Work order: From the records below, output exactly the lines starting at the line with "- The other" and ending at the line with "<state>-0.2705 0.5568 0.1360", both of them included, but no pictures.

Stored data:

----

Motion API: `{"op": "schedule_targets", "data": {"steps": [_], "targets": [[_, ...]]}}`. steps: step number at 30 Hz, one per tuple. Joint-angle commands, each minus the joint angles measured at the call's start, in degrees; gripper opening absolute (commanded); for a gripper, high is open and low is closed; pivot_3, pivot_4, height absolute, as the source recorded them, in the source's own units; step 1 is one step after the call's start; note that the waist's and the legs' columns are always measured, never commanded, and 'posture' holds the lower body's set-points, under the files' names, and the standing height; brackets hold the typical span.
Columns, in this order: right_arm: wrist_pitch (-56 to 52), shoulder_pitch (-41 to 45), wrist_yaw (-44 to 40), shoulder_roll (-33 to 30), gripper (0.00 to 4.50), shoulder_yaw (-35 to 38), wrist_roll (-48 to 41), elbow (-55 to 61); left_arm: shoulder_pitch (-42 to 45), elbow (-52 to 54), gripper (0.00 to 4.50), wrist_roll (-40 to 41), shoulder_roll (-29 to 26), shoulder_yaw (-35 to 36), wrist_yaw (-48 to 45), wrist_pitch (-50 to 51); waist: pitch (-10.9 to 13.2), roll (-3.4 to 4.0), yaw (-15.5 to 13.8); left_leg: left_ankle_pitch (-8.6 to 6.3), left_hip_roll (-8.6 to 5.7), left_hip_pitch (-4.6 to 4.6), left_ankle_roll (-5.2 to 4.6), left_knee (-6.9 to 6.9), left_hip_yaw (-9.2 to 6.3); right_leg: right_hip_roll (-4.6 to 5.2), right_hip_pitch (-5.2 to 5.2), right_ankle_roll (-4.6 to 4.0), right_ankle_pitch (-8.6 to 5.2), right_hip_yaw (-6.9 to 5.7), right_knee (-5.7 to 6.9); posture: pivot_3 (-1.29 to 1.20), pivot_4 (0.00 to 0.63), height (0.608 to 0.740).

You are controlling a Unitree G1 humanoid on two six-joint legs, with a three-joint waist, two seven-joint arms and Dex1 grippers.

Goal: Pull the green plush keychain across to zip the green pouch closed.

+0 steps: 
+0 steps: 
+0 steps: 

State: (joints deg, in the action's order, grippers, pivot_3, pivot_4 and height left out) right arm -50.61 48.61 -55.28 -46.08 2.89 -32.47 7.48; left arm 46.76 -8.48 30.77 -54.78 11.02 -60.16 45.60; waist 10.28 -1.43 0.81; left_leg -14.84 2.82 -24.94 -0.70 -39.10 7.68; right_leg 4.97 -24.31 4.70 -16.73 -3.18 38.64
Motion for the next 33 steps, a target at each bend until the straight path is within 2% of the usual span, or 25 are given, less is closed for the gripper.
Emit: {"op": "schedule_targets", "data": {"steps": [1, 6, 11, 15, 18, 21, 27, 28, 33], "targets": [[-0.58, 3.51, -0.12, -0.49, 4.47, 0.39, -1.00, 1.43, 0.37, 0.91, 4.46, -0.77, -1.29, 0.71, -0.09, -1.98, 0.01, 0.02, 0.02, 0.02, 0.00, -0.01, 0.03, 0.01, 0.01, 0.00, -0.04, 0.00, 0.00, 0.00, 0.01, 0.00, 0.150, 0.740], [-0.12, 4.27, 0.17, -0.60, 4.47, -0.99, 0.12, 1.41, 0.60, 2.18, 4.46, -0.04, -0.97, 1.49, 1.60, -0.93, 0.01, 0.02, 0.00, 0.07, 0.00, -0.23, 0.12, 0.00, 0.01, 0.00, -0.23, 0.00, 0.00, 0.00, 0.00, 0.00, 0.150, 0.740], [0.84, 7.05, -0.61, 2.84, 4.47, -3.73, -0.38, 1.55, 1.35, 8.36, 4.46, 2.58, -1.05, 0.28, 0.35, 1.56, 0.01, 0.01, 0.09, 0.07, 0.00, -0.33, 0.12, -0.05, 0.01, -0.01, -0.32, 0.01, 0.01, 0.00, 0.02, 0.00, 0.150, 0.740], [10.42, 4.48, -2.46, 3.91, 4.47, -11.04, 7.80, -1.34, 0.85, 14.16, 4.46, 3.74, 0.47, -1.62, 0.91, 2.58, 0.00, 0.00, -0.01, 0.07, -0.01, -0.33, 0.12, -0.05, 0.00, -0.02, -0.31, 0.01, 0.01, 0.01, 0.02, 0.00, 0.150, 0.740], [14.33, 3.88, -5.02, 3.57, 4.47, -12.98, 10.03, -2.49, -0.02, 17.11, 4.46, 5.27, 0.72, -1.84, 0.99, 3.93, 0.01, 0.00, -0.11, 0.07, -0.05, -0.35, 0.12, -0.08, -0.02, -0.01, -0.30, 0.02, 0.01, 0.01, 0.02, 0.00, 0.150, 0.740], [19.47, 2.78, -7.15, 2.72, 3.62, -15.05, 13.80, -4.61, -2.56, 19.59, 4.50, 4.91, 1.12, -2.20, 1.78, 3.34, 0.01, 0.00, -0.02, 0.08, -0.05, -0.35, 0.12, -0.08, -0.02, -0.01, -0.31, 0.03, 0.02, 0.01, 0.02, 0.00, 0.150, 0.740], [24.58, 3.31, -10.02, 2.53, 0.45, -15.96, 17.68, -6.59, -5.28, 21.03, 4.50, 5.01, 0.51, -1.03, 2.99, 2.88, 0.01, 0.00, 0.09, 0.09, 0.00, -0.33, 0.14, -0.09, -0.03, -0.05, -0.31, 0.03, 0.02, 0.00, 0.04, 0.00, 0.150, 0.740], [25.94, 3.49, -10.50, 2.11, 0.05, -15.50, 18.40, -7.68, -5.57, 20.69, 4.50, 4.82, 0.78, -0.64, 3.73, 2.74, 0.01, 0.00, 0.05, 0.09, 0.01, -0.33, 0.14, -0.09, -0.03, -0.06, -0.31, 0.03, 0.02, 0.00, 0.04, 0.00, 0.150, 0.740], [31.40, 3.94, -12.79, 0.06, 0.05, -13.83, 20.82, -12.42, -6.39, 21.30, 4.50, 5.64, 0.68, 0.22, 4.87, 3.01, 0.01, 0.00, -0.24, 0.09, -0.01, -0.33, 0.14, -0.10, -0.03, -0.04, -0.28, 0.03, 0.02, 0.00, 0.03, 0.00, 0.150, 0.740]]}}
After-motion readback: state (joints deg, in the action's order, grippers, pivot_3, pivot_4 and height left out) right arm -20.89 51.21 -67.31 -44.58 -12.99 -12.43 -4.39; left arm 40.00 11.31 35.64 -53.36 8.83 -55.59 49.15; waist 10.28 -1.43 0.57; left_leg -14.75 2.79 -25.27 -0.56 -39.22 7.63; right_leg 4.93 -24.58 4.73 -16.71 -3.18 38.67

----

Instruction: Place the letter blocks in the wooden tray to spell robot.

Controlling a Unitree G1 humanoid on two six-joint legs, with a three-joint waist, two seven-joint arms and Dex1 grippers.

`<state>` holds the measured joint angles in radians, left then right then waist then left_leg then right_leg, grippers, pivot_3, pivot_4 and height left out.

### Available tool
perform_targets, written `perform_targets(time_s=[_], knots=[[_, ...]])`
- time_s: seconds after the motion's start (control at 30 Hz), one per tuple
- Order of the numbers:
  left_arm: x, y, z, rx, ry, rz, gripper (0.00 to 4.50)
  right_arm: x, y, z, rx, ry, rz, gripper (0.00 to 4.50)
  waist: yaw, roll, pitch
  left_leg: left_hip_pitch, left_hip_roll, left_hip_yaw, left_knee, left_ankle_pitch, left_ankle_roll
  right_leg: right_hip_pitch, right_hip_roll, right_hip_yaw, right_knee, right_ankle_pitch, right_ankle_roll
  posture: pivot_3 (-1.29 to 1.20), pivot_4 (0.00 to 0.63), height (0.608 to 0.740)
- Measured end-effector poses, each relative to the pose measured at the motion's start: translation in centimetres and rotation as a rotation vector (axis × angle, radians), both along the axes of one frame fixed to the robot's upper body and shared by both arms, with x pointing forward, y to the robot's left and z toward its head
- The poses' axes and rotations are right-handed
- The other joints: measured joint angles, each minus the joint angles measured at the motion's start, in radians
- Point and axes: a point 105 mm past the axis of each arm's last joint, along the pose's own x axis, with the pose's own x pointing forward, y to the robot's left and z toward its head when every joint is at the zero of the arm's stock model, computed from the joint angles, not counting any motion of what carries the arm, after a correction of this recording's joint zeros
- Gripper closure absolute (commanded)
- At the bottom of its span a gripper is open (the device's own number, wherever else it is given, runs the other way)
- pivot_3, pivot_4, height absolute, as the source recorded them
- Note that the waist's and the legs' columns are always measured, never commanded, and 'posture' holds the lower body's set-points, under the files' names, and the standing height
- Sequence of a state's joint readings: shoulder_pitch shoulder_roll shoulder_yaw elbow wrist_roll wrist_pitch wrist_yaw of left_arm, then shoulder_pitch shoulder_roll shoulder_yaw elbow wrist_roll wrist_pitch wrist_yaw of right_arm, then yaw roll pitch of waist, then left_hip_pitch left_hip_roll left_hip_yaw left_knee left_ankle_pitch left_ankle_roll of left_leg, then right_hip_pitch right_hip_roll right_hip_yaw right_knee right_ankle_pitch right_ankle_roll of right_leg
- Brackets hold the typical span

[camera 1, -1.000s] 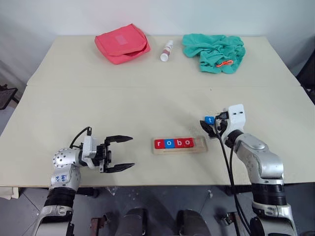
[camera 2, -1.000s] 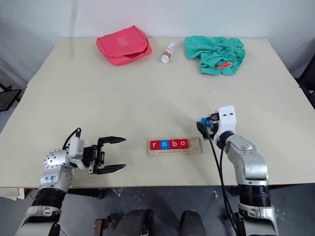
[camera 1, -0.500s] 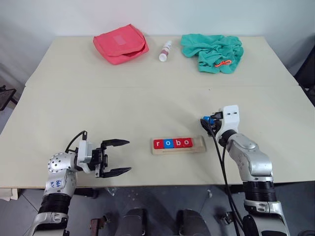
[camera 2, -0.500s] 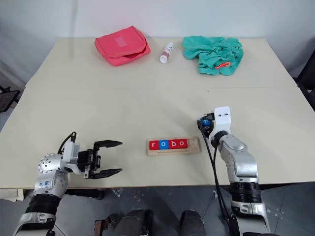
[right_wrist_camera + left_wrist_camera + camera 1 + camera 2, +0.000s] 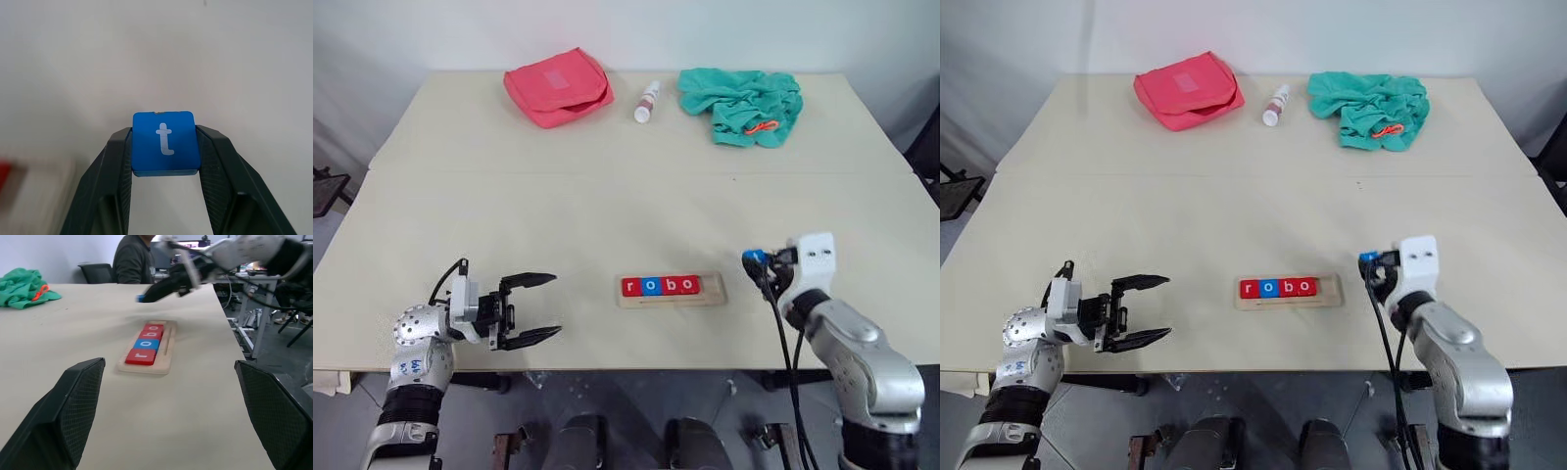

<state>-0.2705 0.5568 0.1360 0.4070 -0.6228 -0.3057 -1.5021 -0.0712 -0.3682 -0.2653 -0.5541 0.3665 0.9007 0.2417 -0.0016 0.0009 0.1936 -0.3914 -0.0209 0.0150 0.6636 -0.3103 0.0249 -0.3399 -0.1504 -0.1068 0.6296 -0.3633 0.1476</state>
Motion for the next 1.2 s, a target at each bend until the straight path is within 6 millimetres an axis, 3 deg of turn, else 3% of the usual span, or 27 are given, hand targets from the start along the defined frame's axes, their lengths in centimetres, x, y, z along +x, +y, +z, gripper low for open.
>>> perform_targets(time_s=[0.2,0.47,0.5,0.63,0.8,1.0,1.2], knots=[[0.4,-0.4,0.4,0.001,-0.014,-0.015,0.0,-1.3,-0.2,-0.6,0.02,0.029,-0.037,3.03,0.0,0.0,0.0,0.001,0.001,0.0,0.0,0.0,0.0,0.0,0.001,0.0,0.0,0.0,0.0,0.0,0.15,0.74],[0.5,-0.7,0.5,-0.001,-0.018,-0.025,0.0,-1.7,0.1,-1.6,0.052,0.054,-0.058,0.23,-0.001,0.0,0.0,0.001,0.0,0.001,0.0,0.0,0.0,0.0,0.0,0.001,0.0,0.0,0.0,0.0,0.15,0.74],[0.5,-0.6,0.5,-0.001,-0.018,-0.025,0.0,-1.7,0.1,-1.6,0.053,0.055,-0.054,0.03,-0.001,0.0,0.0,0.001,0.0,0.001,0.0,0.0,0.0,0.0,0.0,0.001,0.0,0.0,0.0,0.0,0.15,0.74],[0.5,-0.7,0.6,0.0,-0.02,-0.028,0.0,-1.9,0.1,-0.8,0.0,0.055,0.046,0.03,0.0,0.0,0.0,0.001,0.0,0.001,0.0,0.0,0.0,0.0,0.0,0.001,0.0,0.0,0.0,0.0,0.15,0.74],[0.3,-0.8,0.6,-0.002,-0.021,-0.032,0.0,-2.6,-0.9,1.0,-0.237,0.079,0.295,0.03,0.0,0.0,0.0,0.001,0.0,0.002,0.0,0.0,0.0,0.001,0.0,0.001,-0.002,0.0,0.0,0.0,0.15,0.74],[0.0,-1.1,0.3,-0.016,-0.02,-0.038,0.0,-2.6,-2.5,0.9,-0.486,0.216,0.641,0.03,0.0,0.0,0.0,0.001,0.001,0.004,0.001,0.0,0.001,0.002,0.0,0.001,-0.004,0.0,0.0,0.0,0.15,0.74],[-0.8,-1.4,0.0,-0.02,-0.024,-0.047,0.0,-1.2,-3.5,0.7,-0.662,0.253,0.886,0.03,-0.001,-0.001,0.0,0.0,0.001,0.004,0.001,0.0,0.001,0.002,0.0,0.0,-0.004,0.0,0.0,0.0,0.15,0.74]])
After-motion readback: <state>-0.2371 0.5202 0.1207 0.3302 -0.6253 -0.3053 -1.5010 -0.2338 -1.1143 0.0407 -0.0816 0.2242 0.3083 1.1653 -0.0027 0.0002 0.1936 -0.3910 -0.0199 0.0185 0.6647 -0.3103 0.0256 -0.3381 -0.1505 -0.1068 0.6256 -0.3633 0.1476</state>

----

Answer box:
- The other joints: measured joint angles, each minus the joint angles measured at the motion's start, in radians
- Point and axes: a point 105 mm past the axis of each arm's last joint, along the pose's own x axis, with the pose's own x pointing forward, y to the robot's left and z toward its head when every joint is at the zero of the arm's stock model, computed from the joint angles, not counting any motion of what carries the arm, after a correction of this recording's joint zeros
- Gripper closure absolute (commanded)
- At the bottom of its span a gripper is open (the device's own number, wherever else it is given, runs the other way)
- pivot_3, pivot_4, height absolute, as the source recorded them
- Note that the waist's and the legs' columns are always measured, never commanded, and 'posture' holds the lower body's set-points, under the files' names, and the standing height
- Sequence of a state's joint readings: shoulder_pitch shoulder_roll shoulder_yaw elbow wrist_roll wrist_pitch wrist_yaw of left_arm, then shoulder_pitch shoulder_roll shoulder_yaw elbow wrist_roll wrist_pitch wrist_yaw of right_arm, then yaw roll pitch of waist, then left_hip_pitch left_hip_roll left_hip_yaw left_knee left_ankle_pitch left_ankle_roll of left_leg, then right_hip_pitch right_hip_roll right_hip_yaw right_knee right_ankle_pitch right_ankle_roll of right_leg
- Brackets hold the typical span

[camera 1, -1.000s] 
[camera 2, -1.000s] 
[camera 1, -0.500s] 
[camera 2, -0.500s] 
[right_wrist_camera + left_wrist_camera + camera 1 + camera 2, +0.000s] 

<state>-0.2705 0.5568 0.1360 0.4070 -0.6228 -0.3057 -1.5021 -0.0712 -0.3682 -0.2653 -0.5541 0.3665 0.9007 0.2417 -0.0016 0.0009 0.1936 -0.3914 -0.0209 0.0150 0.6636 -0.3103 0.0249 -0.3399 -0.1504 -0.1068 0.6296 -0.3633 0.1476</state>

Nothing else is needed for this exercise.